In the material beneath, how many lines contain the word "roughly"? Give the count alone.

• **Material provided**:

......

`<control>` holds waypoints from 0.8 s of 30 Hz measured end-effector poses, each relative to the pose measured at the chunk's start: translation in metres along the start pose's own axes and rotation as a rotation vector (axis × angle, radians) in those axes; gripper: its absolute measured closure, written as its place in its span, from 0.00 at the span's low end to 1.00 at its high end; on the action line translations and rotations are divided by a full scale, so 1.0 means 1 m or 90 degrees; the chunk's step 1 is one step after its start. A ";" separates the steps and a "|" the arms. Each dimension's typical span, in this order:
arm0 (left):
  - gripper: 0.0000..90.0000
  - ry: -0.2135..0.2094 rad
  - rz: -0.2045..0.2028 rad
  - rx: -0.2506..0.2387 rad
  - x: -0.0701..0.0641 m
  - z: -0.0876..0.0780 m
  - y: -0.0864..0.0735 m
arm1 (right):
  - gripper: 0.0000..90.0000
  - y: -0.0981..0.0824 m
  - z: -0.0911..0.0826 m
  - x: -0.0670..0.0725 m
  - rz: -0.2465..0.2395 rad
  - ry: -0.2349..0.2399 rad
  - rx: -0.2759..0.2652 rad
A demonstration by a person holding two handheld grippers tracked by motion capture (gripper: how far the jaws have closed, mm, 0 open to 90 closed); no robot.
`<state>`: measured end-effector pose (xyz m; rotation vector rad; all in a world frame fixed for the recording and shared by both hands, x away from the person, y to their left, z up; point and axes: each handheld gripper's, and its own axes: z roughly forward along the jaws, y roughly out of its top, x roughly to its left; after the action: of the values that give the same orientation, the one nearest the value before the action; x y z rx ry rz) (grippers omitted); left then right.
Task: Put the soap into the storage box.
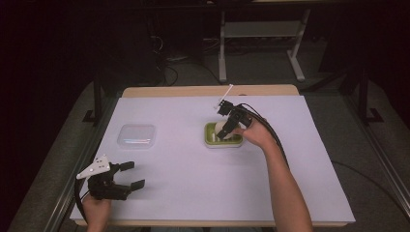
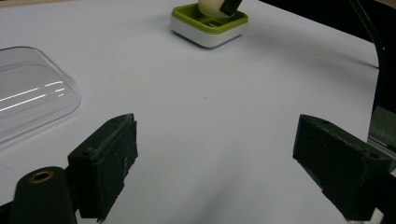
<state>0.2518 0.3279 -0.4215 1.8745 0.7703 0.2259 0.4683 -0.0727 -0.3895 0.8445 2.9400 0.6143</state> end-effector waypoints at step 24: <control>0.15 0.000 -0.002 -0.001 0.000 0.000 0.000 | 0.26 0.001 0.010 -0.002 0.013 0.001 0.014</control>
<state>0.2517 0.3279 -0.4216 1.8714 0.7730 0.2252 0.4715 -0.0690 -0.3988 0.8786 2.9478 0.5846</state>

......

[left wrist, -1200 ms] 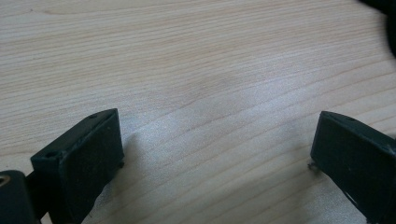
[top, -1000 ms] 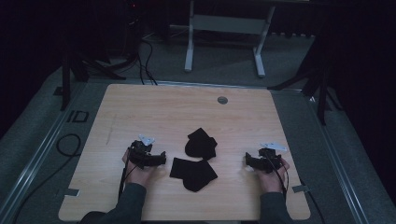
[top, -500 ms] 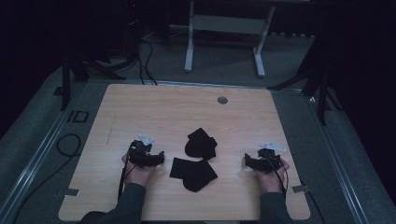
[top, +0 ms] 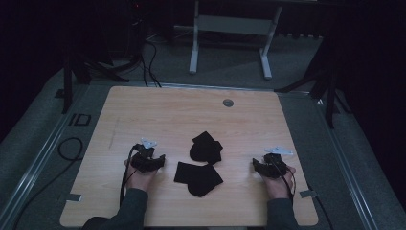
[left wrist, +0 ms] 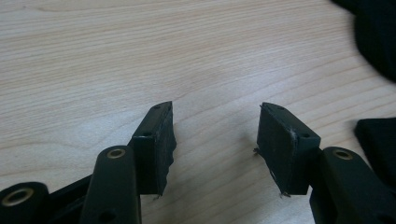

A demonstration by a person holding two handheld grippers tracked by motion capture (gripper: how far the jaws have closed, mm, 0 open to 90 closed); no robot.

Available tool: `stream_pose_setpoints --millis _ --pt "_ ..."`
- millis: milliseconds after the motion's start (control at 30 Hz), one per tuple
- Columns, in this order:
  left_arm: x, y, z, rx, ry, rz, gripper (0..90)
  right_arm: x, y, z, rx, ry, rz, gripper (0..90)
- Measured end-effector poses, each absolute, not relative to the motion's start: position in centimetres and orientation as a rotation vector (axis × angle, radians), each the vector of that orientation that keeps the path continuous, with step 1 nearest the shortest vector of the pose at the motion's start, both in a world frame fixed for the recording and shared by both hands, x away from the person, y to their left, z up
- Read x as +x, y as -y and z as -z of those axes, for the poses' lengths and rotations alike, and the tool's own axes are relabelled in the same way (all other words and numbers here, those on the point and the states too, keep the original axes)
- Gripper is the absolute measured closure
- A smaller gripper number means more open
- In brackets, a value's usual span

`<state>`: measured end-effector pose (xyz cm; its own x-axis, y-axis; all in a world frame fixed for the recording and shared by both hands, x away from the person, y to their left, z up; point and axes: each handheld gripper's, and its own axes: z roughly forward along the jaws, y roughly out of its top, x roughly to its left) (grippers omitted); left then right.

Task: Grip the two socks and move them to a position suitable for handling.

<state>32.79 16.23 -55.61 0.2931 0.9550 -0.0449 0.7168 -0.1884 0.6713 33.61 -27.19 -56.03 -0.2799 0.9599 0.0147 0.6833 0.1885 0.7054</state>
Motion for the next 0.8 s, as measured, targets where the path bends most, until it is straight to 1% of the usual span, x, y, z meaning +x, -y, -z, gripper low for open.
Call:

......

• **Result below**: 2